I don't really know what Yahoo's going to do, but based on what I've read, in several place, I reached a similar impression as to what they're doing.
The recipient could then do the following:
* If the public key of the sender's domain validates the message, the message is authentic and should be delivered. * If that key *doesn't* work, but that of a listed "injecting" host does, then you have a relay or third-party sender -- but you definitively *know* that, and can make decisions before attempting delivery (e.g. check the injecting host to see if it's listed in a blacklist).
I didn't get the impression that Yahoo's stuff has anything to do with the injection host. Remember, that legitimate Yahoo mail can only come out of Yahoo itself, so they can take care of signing entirely on their end.
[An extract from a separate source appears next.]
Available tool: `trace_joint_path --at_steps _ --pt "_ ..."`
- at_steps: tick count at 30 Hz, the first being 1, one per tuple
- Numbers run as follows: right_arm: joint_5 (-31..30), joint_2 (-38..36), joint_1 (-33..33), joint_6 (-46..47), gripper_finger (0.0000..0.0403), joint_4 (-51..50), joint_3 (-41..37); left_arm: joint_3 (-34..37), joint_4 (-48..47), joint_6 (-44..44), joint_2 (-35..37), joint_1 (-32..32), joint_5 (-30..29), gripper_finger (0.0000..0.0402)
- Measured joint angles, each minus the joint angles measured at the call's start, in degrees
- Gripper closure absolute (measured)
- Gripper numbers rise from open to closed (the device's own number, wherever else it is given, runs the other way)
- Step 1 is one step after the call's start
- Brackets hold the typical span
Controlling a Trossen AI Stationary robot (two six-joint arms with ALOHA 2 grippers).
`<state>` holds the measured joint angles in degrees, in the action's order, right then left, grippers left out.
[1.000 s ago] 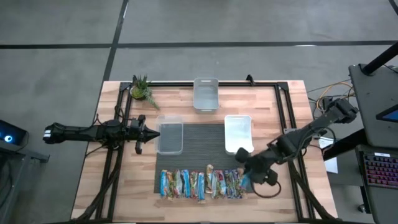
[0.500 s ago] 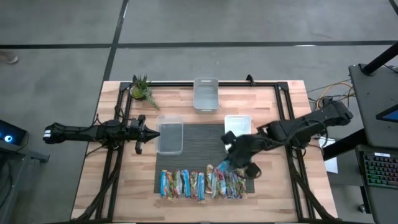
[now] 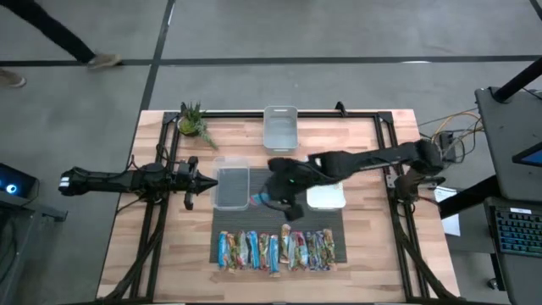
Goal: Pick and place Granola Bars by type
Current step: Put the red granola bar into the transparent bin
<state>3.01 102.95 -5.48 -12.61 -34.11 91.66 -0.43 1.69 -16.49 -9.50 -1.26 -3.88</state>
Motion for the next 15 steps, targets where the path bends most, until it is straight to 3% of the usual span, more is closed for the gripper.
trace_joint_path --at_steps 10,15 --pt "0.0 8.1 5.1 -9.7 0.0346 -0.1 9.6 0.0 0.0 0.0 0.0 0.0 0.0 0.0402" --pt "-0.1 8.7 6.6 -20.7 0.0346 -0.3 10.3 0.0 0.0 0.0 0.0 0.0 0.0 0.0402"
As you indicated, this scheme will prevent someone from using their Yahoo E-mail address to send mail themselves, from their ISP. That's unfortunate, but I also agree that Yahoo wouldn't give a fsck about it. They specifically _want_ their lusers to send mail through their webmail interface, instead of their own mail programs.
And I'm optimistic that they'll explicitly specify that the domain check has to be carried out against the From: header, and not the envelope sender address (although that one can still be optionally checked). Remember that Yahoo's goal is to get rid off all the clueless wonders from complaining to Yahoo about spam “From: brit...@yahoo.com”. I'll be disappointed if they're naive enough to believe that checking the envelope sender address is sufficient; otherwise all that's needed to nullify any value added from this enterprise is to simply use a different envelope sender address, but keep the From: header intact.
Yes, that means that the message's body will have to be received, before the message can be authenticated. That's better than nothing.